If I were rushing a sorority this semester, I would have had so much to talk about past the programmed greetings. And that’s just one perk of traveling internationally over winter break.
Going to China on tour with the Vanderbilt Orchestra was an incredible experience. The concerts were so much fun! We braved through freezing dress rehearsals wearing our hats and jackets, shimmied into our concert clothes in freezing changing rooms, and performed in freezing concert halls at the Xingtai Broadcasting Station, Nanjing’s East University, and YanChang’s Olympic Stadium. It was definitely a welcome surprise when we performed our last concert at Yintai’s Grand Theatre, where we were spoiled with heating, fancy dressing rooms, and a stage with proper lighting and seats. This place was so extravagant that we were required to wear exclusive backstage passes!

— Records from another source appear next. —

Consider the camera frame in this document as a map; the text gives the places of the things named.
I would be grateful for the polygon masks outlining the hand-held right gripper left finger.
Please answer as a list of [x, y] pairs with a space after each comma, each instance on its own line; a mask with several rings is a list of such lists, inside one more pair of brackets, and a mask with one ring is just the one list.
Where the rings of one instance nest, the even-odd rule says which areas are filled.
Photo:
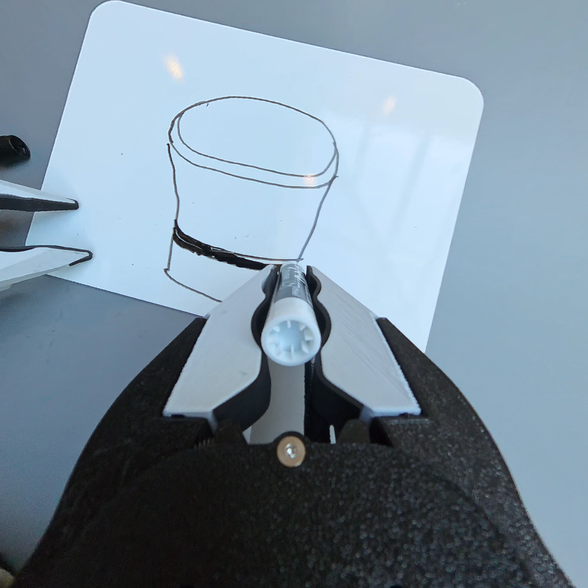
[[268, 300], [266, 281], [275, 284], [276, 267], [267, 266], [209, 315], [167, 400], [163, 415], [201, 417], [216, 430], [231, 420], [242, 430], [266, 412], [270, 402], [268, 361], [254, 338], [254, 318]]

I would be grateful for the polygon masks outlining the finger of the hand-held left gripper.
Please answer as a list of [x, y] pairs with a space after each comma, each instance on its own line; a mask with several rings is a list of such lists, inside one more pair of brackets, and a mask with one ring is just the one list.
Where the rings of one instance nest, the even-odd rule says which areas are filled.
[[54, 194], [0, 180], [1, 210], [24, 212], [45, 212], [59, 210], [77, 210], [76, 200], [63, 198]]
[[2, 247], [1, 290], [90, 259], [91, 251], [63, 246]]

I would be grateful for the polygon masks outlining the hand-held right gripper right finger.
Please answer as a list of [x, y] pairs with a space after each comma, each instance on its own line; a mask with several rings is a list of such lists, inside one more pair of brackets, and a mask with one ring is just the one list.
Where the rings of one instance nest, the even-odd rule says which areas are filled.
[[312, 380], [318, 414], [335, 430], [350, 419], [420, 415], [376, 315], [318, 269], [308, 266], [306, 276], [325, 326]]

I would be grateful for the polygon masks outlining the black marker cap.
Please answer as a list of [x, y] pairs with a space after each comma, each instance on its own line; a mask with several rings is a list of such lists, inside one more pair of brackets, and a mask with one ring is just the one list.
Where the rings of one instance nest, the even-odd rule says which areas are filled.
[[12, 166], [31, 157], [31, 152], [26, 143], [18, 136], [3, 135], [0, 137], [1, 166]]

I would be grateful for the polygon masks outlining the white dry erase marker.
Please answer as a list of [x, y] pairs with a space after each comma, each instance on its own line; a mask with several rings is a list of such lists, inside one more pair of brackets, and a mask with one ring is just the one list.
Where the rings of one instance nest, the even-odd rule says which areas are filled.
[[319, 351], [321, 335], [312, 298], [301, 267], [281, 267], [272, 297], [261, 344], [267, 357], [277, 364], [297, 366]]

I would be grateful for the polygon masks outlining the white whiteboard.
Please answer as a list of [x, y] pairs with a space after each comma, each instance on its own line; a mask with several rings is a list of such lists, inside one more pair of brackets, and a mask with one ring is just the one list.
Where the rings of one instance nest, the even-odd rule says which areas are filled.
[[483, 100], [471, 82], [124, 2], [89, 20], [28, 244], [58, 276], [199, 315], [318, 267], [428, 341]]

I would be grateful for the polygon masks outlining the grey desk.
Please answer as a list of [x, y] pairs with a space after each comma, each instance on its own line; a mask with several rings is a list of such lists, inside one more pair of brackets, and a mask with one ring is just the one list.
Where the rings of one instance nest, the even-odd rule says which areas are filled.
[[[138, 1], [468, 78], [483, 116], [427, 355], [587, 587], [587, 1]], [[1, 553], [17, 568], [115, 397], [194, 318], [42, 276], [1, 292]]]

The weather in China was rather chilly; apparently, when we were there, the country reached record lows. Looking like marshmallows as we wore basically all the clothes we packed in our suitcases, we climbed up the uneven steps of the Great Wall in -10 degree weather! Of the eighty people on our trip, perhaps fifteen of us powered all the way to the utmost tower. Success!
I’d estimate that more than half our trip was spent in traveling via buses, planes, and high-speed trains. Well, at least now I can cross of my bucket list: endure nine-hour bus ride. But these times were actually quite satisfactory we had nothing else to do but talk with people that we were not yet quite friends, ponder about how privileged and blessed we were to be living in America as we gazed across starkly juxtaposed agrarian landscapes opposed to highly industrialized factories, and appreciate how nice sleeping in a horizontal position on a highly anticipated bed could be.

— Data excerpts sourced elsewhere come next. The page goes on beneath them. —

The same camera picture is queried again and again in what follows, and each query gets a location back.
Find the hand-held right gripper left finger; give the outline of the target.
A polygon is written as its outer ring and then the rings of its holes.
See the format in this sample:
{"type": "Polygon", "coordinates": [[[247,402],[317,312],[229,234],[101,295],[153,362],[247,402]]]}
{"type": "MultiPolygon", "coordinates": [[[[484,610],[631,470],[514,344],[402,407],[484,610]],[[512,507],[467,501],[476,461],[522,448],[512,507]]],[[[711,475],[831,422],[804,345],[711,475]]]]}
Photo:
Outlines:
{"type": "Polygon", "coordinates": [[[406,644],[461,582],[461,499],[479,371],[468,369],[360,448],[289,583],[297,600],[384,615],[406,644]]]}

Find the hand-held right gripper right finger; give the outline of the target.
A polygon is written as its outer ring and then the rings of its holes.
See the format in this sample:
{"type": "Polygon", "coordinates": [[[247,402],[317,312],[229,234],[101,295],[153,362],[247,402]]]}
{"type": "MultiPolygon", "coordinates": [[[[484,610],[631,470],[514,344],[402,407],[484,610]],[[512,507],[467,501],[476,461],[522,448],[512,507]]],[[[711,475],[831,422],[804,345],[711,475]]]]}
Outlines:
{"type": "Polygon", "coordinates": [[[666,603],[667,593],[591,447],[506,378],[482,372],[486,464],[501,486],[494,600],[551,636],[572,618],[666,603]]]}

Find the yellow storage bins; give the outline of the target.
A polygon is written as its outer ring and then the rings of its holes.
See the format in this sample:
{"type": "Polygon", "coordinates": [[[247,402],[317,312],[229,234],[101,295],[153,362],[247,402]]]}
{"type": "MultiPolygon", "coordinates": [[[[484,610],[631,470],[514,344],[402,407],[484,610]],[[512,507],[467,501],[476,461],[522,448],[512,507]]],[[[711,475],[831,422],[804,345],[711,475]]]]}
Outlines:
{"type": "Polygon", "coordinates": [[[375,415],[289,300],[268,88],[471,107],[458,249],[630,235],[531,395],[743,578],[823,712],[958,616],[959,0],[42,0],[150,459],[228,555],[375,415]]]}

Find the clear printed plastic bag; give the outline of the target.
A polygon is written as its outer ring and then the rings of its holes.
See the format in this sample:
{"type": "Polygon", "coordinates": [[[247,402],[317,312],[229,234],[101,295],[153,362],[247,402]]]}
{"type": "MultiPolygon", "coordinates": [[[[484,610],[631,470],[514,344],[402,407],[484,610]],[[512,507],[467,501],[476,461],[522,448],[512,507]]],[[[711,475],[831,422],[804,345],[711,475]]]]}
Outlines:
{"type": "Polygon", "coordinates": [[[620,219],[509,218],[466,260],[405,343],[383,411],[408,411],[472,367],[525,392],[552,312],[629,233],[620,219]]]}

Getting to know my fellow musicians in this personality-unique group, especially the alumni, and exploring the cities were probably my favorite aspects of the trip. There were also so many fun times at dinners, including competitions involving chopsticks and peas and dares involving eating fish eyes, with people becoming comfortable with each other and making friends! During one of our rare free times, we wandered through the city of Yantai, where we were first exposed to the loud street vendors, to drivers who would stare at my Caucasian friends who were now the minority, and to enticing street food!
Vanderbilt provided it all: all the travel expenses including tickets for our cellos to sit next to us on the planes, all the fancy hotels, and all the exotic Chinese meals. They also brought along a team of professionals: with our conductor came a tour manager, stage technician, percussion manager, two amazing translators, Chinese tour guides, and a doctor! Thank you!
It seems we were there for a month because we mobile musicians traveled to nine cities in nine days. We were fractionally exposed to the culture, but did not have the time to become fully acclimated. China tour again sometime soon?